Always handle disconnections gracefully:

try:
    async with websockets.connect(url) as ws:
        # ... streaming code ...
except websockets.exceptions.ConnectionClosed:
    logger.error("Connection lost, reconnecting...")
    # Retry logic...

3. Backpressure

If Discord's audio buffer fills, slow down token sending:

if voice_client.is_playing():
    await asyncio.sleep(0.1)  # Wait for buffer space

4. Flush at End

Always flush to ensure all audio is sent:

# After sending all tokens
await ws.send(json.dumps({"flush": True}))

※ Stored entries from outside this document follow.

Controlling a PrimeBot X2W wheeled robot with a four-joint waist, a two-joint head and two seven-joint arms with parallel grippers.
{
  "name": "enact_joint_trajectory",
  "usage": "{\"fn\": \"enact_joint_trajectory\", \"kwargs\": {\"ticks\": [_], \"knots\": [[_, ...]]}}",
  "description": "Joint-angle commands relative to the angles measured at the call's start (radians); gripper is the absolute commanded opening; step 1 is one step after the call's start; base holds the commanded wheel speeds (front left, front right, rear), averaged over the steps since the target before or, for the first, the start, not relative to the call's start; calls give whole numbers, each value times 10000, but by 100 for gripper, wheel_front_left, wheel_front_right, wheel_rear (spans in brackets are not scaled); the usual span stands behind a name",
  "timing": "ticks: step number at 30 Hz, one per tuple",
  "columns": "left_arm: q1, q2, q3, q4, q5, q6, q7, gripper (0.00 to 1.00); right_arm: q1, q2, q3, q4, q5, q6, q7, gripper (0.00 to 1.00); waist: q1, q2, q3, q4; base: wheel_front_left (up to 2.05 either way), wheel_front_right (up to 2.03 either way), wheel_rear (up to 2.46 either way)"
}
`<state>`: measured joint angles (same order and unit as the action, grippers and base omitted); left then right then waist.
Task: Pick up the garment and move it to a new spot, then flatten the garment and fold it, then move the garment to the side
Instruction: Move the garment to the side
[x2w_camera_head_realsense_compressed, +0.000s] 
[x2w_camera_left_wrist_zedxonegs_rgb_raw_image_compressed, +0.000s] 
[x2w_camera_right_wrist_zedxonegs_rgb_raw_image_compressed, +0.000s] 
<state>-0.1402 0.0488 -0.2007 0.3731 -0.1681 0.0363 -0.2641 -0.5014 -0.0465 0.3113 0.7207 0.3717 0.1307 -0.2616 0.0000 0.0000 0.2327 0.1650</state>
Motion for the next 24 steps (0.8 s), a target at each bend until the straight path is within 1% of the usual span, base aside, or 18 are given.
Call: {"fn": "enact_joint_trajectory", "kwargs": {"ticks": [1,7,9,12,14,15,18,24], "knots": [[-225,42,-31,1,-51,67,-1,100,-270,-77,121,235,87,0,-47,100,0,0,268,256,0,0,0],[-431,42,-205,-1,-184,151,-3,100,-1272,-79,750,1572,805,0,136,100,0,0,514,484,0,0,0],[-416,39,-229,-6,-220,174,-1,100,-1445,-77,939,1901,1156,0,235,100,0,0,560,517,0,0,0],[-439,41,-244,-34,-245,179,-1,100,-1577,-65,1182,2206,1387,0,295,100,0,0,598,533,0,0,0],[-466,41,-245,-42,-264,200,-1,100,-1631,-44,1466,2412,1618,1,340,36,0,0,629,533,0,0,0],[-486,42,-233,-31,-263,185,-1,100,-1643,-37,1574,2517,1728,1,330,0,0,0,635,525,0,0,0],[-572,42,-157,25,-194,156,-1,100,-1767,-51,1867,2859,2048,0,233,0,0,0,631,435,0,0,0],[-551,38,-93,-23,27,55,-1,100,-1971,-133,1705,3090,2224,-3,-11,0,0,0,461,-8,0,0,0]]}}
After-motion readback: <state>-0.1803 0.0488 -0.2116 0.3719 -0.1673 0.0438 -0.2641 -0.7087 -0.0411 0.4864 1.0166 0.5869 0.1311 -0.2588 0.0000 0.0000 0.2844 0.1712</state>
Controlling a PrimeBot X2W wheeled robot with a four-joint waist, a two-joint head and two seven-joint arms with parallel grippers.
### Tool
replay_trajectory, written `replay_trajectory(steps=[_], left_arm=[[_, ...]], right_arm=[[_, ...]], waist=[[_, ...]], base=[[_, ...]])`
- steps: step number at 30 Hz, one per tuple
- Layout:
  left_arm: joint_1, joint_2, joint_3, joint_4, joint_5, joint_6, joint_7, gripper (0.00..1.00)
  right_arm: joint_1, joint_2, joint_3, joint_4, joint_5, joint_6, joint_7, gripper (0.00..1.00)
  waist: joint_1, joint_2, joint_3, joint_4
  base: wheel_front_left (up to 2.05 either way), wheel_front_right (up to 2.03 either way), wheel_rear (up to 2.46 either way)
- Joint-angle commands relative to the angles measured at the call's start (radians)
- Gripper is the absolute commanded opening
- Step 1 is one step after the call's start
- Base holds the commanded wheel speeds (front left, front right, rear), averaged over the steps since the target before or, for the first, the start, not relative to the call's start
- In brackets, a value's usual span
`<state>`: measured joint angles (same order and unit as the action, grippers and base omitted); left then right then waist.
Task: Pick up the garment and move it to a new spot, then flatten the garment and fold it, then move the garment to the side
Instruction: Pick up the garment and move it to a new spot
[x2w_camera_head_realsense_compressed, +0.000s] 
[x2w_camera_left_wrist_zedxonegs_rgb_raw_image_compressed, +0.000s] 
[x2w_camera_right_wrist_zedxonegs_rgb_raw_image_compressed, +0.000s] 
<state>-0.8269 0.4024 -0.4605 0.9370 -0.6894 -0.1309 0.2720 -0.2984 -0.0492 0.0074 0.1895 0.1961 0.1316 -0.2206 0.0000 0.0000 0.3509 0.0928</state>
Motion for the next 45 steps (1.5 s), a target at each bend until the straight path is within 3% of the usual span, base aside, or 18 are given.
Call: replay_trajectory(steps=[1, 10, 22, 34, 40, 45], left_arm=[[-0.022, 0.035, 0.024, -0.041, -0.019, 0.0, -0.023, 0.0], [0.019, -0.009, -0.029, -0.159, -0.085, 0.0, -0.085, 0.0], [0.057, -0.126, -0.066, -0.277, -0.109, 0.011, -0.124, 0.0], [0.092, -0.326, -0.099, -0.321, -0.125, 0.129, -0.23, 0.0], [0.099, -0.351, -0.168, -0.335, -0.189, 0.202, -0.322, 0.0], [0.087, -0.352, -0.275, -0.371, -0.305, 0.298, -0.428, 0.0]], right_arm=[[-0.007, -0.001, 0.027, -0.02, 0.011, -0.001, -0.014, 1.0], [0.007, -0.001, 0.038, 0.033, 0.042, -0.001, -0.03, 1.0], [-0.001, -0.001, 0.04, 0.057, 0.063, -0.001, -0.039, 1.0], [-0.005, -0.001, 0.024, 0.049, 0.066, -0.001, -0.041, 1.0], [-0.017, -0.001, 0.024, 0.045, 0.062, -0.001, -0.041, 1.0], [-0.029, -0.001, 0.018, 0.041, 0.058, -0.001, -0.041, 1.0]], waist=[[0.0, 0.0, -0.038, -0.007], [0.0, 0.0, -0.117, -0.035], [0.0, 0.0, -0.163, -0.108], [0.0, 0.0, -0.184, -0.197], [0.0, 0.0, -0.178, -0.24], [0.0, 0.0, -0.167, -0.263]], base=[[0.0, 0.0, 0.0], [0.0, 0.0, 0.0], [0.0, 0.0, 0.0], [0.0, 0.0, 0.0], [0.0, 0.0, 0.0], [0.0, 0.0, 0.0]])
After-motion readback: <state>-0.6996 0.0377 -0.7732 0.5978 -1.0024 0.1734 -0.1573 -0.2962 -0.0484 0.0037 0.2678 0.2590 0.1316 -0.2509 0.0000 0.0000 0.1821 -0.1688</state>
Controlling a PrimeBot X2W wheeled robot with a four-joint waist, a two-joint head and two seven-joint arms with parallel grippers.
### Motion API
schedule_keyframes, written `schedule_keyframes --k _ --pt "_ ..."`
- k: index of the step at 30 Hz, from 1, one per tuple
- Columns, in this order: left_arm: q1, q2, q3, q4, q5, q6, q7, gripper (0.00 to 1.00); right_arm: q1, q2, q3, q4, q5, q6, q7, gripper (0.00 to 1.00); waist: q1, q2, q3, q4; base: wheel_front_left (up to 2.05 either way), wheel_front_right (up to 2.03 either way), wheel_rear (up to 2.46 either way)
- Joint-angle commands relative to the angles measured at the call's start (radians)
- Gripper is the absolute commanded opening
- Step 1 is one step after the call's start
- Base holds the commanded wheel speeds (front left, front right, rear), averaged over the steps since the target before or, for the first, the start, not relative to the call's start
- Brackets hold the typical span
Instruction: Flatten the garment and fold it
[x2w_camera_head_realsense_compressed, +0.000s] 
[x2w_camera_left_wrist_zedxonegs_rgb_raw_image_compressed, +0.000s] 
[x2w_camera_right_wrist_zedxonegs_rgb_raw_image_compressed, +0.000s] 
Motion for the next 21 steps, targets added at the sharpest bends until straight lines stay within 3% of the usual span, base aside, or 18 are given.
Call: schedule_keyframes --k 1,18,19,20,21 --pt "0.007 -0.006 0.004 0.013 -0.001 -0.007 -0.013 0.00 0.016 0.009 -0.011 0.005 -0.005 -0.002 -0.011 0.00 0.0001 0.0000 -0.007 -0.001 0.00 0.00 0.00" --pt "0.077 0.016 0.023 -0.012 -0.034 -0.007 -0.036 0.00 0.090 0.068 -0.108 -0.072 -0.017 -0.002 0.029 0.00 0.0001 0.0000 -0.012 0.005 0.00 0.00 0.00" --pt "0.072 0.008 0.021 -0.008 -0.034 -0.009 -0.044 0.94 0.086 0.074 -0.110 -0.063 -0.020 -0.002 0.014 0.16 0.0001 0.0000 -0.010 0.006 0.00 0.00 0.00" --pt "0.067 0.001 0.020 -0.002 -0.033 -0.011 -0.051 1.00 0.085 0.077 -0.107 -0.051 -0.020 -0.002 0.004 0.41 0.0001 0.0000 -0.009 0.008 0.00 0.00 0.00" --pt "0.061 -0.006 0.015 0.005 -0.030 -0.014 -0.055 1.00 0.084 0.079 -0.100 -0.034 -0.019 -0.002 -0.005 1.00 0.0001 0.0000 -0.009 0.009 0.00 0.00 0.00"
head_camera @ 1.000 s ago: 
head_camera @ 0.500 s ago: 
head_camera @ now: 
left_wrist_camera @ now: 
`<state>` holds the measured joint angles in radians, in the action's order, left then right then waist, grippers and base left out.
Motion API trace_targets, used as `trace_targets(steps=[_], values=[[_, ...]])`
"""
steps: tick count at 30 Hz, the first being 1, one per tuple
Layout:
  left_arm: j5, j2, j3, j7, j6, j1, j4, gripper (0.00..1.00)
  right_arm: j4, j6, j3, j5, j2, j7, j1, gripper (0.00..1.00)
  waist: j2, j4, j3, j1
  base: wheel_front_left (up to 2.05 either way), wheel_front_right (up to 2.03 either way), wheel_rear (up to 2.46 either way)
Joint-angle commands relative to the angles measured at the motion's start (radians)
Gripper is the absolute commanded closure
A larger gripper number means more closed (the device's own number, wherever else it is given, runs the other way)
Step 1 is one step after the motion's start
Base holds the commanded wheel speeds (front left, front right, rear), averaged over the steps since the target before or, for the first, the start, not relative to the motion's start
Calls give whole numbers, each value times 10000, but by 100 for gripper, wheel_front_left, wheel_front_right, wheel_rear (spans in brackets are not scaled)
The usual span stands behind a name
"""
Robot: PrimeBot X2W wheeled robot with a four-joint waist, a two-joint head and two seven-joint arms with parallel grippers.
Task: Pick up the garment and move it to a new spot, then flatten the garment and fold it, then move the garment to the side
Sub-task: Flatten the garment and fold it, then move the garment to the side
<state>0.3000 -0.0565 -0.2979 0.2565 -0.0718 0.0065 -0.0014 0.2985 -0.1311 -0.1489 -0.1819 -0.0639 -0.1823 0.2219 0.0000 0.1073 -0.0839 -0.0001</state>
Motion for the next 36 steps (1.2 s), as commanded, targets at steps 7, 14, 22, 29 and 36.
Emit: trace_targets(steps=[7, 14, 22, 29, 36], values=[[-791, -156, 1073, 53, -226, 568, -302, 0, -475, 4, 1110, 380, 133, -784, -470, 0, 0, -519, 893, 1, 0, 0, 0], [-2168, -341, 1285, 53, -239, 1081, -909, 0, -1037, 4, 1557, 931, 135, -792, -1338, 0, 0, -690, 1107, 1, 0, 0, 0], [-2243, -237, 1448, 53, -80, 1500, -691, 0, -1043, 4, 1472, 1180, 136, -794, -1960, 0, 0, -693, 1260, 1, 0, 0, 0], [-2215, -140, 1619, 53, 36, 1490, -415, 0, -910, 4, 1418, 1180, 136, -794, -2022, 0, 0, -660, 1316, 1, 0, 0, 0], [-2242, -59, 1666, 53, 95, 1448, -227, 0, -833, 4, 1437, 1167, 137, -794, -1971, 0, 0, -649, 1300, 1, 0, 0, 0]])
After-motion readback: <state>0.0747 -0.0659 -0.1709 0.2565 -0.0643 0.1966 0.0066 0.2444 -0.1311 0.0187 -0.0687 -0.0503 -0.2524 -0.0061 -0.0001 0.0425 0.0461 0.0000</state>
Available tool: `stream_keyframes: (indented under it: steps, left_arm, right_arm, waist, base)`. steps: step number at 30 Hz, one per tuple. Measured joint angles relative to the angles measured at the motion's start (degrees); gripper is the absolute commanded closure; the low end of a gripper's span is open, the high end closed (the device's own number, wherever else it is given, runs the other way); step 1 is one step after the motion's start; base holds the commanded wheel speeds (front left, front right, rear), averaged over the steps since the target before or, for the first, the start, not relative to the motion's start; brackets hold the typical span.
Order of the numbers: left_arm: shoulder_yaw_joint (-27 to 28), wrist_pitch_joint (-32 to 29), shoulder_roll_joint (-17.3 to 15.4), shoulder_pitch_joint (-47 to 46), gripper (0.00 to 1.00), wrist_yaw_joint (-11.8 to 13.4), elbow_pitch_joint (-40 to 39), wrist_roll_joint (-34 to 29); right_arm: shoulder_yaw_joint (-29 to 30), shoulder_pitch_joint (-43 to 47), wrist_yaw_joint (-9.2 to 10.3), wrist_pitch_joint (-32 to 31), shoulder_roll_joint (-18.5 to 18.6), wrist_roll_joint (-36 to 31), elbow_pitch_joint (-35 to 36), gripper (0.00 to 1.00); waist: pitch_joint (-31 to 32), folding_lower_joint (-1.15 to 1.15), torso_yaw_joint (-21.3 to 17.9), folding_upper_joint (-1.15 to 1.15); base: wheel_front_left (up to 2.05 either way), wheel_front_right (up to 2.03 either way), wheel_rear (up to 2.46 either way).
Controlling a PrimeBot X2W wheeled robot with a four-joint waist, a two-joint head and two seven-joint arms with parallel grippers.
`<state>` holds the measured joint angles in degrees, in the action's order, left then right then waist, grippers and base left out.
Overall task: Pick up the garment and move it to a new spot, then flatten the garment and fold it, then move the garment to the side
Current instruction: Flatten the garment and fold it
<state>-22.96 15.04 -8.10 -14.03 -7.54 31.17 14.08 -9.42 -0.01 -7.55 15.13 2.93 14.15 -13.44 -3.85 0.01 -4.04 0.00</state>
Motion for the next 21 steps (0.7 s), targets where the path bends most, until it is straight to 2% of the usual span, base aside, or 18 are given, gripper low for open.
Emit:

# Wait for remaining audio
try:
    while True:
        await asyncio.wait_for(ws.recv(), timeout=1.0)
except asyncio.TimeoutError:
    pass  # All audio received

Troubleshooting

No Audio Received

Problem: Sending tokens but no audio comes back

Solutions:

  1. Check if you're hitting sentence boundaries (. ! ?)
  2. Try sending {"flush": true} manually
  3. Verify token format: {"token": "text", "pitch_shift": 0}

Audio Choppy/Gaps

Problem: Audio plays but with interruptions

Solutions:

  1. Increase buffer size on Discord side
  2. Send tokens in larger chunks (word-by-word, not char-by-char)
  3. Check network latency: ping localhost

Connection Drops

Problem: WebSocket disconnects unexpectedly

Solutions:

  1. Implement reconnection logic with exponential backoff
  2. Send periodic ping/pong frames
  3. Check Docker container logs: docker logs miku-rvc-api

High Latency

Problem: Long delay between token and audio

Solutions:

  1. Verify GPU is being used: Check logs for "Found GPU AMD Radeon RX 6800"
  2. Reduce sentence buffer triggers (adjust in code)
  3. Use smaller chunks: chunk_size=5 in Soprano config

Comparison with HTTP API

Feature WebSocket (/ws/stream) HTTP (/api/speak)
Latency ~200ms ~1500ms
Streaming ✓ Token-by-token ✗ Request-response
Overhead 5ms per message 100ms per request
Connection Persistent Per-request
Backpressure ✓ Bidirectional ✗ One-way
Complexity Medium Low
Use Case Real-time voice chat Simple TTS requests

Recommendation: Use WebSocket for Discord bot, keep HTTP for testing/debugging.